Sold my 55 Gallon which had a Fluval 306 and now I have my 60 gallon Mbuna tank with a 406. Can I had the 306 and have both running? They are some dirty little fish and even with a once a week water change. They're like dogs....they have their poop spot. Plus I use a turkey baster and blow the sand to get a lot of it out then use a vacuum between. Something relaxing about that


----------



## Deeda (Oct 12, 2012)

Yes you can run both filters on the 60G tank without any problems. You can also adjust the angle of the filter output to help stir up debris.


----------



## tanker3 (May 18, 2015)

Yes, you can. I have seen people run 3 filters on one tank.


----------



## ha77 (Dec 8, 2016)

Yea for sure. Even recommended.


----------



## snorkel2 (Sep 30, 2005)

You absolutely can, and on bigger tanks probably a really good idea:
I toyed around with doing a wye connection for a single large canister and having two inputs, but having two filters is better because you can do maintenance on one and not worry about cycle issues. With two filters you could even replace the bio media in one and not have issues. In my current setup as shown in the pic, I have 4 liters of Seachem Matrix in the bigger filter and 2 liters of ceramic rings in the smaller one. I also use the smaller one to run carbon or purigen in.


----------



## Melanddave6571 (Jul 5, 2016)

Awesome! Only one problem. I have one of those Marineland 60 gallon tanks that came as an ensemble. We bought it off Craigslist and they guy was running bio wheels, 2 of them. I prefer canister. So the stand is not made for canisters. I have my 406 on the left side with the tubing running up sideways to the opposite end and the 306 will go to the right and it has shorter hoses so we'll switch them. I wish we could just pull the tank out further to put them behind. I don't really care about looks. But worry about the effectiveness since it says to run the lines straight up the back. Having the filters out in the open is just a fact of life. Here is what I have now. This weekend I will be adding the 306.


----------



## Eugooglizer (Oct 30, 2012)

I have the same exact ensemble as you. Got it for $150 dollars on sale at Petco which I thought was a good deal for the tank, stand, lights, and lids. I run two AC110's as filtration. The stand is meant for HOB filters. Petco had/has (I think most of these 60g ensembles were brought in for Black Friday and are gone now) an ensemble with the same tank but a stand that is meant for canister filters.
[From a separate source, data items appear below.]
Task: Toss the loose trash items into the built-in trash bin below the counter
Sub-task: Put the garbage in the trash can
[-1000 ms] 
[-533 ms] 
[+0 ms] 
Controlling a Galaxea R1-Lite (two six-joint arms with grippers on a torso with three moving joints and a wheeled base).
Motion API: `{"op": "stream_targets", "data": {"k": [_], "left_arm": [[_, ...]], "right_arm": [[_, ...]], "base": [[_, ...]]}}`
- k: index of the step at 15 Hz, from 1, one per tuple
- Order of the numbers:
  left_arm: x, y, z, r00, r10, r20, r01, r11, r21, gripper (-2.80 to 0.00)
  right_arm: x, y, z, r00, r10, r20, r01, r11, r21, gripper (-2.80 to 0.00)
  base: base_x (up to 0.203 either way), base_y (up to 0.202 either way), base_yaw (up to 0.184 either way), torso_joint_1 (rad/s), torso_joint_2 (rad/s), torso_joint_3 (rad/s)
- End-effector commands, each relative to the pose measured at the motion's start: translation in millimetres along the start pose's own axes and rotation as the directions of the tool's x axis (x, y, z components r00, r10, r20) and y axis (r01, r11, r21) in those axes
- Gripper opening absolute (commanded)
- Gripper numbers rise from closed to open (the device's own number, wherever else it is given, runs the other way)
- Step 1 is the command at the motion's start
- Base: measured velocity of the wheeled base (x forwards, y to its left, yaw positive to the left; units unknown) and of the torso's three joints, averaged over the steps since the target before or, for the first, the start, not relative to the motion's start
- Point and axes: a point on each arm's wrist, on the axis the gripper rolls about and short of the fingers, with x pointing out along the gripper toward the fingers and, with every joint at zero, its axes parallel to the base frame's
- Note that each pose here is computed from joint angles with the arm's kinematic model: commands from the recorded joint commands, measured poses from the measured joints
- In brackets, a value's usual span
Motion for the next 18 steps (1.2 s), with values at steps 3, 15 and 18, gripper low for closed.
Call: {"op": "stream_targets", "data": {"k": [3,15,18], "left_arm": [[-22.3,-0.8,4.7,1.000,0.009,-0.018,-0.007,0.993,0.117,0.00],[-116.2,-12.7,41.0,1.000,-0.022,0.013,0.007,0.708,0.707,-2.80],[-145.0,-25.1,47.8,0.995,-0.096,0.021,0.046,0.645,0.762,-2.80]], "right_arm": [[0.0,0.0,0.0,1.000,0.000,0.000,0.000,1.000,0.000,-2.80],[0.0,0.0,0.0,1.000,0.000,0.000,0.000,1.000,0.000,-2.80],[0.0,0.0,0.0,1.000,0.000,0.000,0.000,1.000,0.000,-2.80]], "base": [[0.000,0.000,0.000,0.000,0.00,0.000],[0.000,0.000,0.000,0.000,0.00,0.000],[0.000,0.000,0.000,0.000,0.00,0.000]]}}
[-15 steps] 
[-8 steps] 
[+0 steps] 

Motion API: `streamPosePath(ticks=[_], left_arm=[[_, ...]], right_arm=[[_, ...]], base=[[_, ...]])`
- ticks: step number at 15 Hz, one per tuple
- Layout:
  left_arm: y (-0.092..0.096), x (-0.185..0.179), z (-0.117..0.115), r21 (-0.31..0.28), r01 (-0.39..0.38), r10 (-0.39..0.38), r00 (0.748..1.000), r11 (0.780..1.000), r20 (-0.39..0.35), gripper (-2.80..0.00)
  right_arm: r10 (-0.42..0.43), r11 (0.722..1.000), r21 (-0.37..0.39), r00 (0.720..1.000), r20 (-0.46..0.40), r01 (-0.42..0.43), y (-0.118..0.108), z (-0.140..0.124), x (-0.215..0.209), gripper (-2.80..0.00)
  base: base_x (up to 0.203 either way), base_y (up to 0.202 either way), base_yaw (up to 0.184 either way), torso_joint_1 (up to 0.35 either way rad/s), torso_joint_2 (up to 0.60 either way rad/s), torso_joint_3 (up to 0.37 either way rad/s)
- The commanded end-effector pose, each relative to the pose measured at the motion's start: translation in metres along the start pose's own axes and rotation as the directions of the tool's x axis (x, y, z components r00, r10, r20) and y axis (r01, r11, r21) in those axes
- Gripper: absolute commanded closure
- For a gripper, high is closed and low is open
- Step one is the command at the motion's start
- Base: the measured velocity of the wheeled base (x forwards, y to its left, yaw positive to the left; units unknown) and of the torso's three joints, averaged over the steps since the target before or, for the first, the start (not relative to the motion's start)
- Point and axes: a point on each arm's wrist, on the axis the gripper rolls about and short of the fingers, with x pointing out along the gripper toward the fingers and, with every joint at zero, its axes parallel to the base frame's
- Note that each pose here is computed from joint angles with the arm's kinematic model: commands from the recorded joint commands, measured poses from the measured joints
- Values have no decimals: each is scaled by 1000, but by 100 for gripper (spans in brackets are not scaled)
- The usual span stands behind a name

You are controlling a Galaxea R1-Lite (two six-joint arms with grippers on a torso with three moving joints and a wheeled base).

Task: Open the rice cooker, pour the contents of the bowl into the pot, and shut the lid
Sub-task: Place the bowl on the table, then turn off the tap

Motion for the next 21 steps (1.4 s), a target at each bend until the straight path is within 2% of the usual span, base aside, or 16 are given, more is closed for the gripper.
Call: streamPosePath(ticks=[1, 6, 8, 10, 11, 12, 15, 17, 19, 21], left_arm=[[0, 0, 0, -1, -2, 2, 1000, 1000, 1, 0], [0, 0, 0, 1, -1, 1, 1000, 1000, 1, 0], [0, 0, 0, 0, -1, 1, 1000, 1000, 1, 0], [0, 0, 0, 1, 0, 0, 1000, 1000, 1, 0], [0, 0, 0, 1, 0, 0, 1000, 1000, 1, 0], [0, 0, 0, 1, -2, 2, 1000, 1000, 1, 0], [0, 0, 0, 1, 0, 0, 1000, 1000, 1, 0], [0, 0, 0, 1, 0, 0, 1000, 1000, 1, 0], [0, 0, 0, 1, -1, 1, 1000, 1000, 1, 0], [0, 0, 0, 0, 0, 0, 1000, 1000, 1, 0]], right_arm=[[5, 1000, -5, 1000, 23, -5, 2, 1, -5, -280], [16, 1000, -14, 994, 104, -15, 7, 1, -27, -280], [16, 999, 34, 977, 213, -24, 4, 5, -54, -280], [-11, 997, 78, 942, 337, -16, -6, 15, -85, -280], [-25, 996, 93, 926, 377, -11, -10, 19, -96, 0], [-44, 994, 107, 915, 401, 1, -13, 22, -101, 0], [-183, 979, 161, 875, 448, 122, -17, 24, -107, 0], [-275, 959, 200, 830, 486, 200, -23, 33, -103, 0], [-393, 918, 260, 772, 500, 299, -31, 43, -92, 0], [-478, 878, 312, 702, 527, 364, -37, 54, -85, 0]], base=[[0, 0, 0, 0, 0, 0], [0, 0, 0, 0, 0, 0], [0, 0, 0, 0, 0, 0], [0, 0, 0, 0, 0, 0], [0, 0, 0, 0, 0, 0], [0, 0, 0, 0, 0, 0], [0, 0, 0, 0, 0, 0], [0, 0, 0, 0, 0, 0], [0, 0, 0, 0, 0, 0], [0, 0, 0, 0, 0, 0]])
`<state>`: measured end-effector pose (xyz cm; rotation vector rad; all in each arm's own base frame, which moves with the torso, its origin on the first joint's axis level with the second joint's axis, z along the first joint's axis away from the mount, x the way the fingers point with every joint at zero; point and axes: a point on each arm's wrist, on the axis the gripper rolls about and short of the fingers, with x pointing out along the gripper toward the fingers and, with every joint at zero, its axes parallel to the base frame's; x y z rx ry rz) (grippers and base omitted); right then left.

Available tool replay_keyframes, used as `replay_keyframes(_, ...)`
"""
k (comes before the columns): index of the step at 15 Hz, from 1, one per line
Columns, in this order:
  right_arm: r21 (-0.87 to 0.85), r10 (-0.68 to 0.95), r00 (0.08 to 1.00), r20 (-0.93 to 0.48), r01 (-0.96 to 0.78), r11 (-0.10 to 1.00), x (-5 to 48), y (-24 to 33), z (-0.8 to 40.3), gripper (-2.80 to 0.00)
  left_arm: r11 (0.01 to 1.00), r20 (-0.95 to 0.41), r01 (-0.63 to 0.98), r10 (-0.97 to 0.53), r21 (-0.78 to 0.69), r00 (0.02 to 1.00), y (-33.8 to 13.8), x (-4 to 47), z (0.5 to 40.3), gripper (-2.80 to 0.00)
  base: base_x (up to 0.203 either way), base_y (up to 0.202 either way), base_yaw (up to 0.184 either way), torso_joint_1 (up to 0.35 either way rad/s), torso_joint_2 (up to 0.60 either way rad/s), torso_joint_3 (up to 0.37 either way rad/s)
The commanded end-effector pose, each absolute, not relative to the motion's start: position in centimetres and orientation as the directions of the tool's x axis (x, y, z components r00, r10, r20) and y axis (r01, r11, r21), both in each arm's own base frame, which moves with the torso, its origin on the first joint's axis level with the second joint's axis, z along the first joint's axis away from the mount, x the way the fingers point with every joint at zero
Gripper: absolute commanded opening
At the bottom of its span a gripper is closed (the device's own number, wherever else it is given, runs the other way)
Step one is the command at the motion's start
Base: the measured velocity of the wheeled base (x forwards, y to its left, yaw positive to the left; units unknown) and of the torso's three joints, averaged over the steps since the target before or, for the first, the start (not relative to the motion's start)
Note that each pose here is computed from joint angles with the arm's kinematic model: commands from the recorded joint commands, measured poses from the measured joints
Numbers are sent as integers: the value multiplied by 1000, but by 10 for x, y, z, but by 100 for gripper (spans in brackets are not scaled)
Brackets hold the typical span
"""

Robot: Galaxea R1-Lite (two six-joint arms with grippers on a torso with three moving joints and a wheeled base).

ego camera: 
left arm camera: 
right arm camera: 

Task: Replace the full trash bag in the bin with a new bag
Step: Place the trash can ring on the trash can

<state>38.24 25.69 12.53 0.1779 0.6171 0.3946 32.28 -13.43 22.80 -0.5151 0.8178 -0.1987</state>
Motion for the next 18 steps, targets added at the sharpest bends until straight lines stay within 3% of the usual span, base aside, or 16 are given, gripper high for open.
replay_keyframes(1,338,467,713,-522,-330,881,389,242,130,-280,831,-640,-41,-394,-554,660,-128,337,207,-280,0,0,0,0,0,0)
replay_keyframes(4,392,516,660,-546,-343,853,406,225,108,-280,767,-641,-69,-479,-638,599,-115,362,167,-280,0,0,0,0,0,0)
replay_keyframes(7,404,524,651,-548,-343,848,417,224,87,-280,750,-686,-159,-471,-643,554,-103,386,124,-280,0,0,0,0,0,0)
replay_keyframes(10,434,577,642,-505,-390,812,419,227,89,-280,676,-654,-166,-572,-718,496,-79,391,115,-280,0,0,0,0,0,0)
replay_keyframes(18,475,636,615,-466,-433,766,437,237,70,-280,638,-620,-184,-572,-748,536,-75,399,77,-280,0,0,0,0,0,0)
Very nice tank scaping by the way!


----------



## Melanddave6571 (Jul 5, 2016)

binnyskyle said:


> I have the same exact ensemble as you. Got it for $150 dollars on sale at Petco which I thought was a good deal for the tank, stand, lights, and lids. I run two AC110's as filtration. The stand is meant for HOB filters. Petco had/has (I think most of these 60g ensembles were brought in for Black Friday and are gone now) an ensemble with the same tank but a stand that is meant for canister filters.
> 
> Very nice tank scaping by the way!


Yeah I figured about the stand and those bio wheels just don't do it with cichlids. I wish I had a stand that worked for canisters. My husband bought this tank first as a community but I took it because they were in a 56 gallon column tank. I'de like a shorter tank to but what are you going to do? And they keep spitting out fry which only a few have survived. He had an acrylic 150 but got ride of that and bought a glass 180 for his community tank. Addicting hobby.

Thanks for the compliment. Every rock is from my back yard. Except the mangrove root is from Petsmart. I like to pull them out every now again and clean them because there are some nice rocks in there.


----------